Su odio hacia los pobres:

Su clasismo rampante:

“Por lo menos nosotros tenemos plata pa´la pizza, pero a él le toca repartirla”. Por eso es que están dos están y por eso es que se ganan estas insultadas”. (…)

Esta gente, gentuza ordinaria ¿qué se cree?, por eso estamos como estamos, unos hampones”. (…)

Si se tratara de un extranjero, sería llanamente xenofobia:

“Lárguese de aquí que usted ni pertenece a este barrio. Usted es un moticiclista, un empleado, mal empleado”. (…) “Tener que aguantarse uno a un indicieto de estos” (…) “Vaya a donde lo parieron”.

Doña Liliana, la doctora, de victimaria pasa a víctima: “Yo no es que me rebaje. Me va a rebajar un motociclsta, putamadre que debe tener”.

“Porque estoy enferma y soy loca”. (…)

Sin disculparla por boquisucia y atrevida, con más pesar que rabia debemos preguntarnos qué pasaría en la infancia de esta mujer, con qué traumas y dolores está lidiando en el presente para que crea que puede escupir su rabia contra el mundo. Sí, la señora necesita hacerse revisar… y no es la única en este país.

Me gustaría saber cómo define la psiquiatría estas “ollas humanas a presión”. Personas como ella se dan como el arroz en el mundo. Seres vemos, humanos no sabemos. ¿Me equivoco si digo que todos conocemos a una persona así, o casi así, en el barrio, en la oficina, quizás en la familia?

Estamos perdiendo los buenos modales, la amabilidad, el don de gentes y los estribos.
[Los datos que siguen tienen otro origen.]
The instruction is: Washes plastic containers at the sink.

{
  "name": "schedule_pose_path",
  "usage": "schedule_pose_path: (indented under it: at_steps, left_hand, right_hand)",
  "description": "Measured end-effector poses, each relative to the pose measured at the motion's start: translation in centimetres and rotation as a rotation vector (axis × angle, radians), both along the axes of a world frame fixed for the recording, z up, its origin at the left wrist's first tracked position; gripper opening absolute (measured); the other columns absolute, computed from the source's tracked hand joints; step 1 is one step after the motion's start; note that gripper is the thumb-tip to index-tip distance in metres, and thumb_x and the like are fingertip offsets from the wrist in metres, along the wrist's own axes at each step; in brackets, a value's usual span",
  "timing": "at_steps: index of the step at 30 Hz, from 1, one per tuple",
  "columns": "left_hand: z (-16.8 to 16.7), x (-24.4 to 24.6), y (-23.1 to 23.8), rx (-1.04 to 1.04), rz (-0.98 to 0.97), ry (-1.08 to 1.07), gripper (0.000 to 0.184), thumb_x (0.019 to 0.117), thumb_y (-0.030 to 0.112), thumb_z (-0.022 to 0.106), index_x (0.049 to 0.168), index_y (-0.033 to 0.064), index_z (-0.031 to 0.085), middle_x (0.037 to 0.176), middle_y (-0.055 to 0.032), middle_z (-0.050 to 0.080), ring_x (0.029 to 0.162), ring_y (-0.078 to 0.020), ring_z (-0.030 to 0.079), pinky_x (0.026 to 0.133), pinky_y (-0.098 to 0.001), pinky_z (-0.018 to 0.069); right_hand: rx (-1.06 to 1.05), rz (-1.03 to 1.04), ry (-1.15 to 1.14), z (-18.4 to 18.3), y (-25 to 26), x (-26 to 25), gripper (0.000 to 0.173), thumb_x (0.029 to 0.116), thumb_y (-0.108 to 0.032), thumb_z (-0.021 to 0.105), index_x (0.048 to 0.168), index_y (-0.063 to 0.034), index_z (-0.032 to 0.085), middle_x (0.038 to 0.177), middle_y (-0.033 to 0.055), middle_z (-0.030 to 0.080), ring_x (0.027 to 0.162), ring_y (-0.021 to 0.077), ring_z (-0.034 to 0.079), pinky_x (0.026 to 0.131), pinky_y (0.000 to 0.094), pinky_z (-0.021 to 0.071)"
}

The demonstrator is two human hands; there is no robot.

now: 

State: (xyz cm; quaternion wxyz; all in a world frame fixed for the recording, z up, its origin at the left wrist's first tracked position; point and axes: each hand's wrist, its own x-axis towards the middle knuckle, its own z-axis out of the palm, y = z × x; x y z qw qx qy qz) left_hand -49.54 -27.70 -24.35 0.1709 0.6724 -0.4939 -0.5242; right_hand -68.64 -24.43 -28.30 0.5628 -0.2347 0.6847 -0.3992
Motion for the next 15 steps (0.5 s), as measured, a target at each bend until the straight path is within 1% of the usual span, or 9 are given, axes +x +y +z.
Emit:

Porque es fácil pasar de las palabrotas a los hechos fatídicos o lamentables. ¿No les parece que va siendo hora de desempolvar la Urbanidad de Carreño y el Código de Policía? Un castigo social ideal, si lo hubiera, podría ser que la señora se ponga a repartir pizzas durante un mes y nos cuente su experiencia con los clientes. O un curso para el control de la ira y los gritos, algo que nos serviría a todos.

Creo que “la doctora” Liliana le debe una disculpa pública al joven domiciliario y otra disculpa a quienes nos vimos obligados a presenciar su desagradable, patético e indigno comportamiento.

El repartidor hizo este storytime en redes contando su versión de los hechos. El muchacho, educado y mucho más joven que “la doctora”, nos enseñó, como un auténtico estoico, que podemos mantener la calma y ser capaces de esquivar los insultos, no reaccionando ante aquellos que nos provocan con su grosería y su violencia verbal.

Siento pena por esa mujer. Me consuela saber que no me gusta la pizza.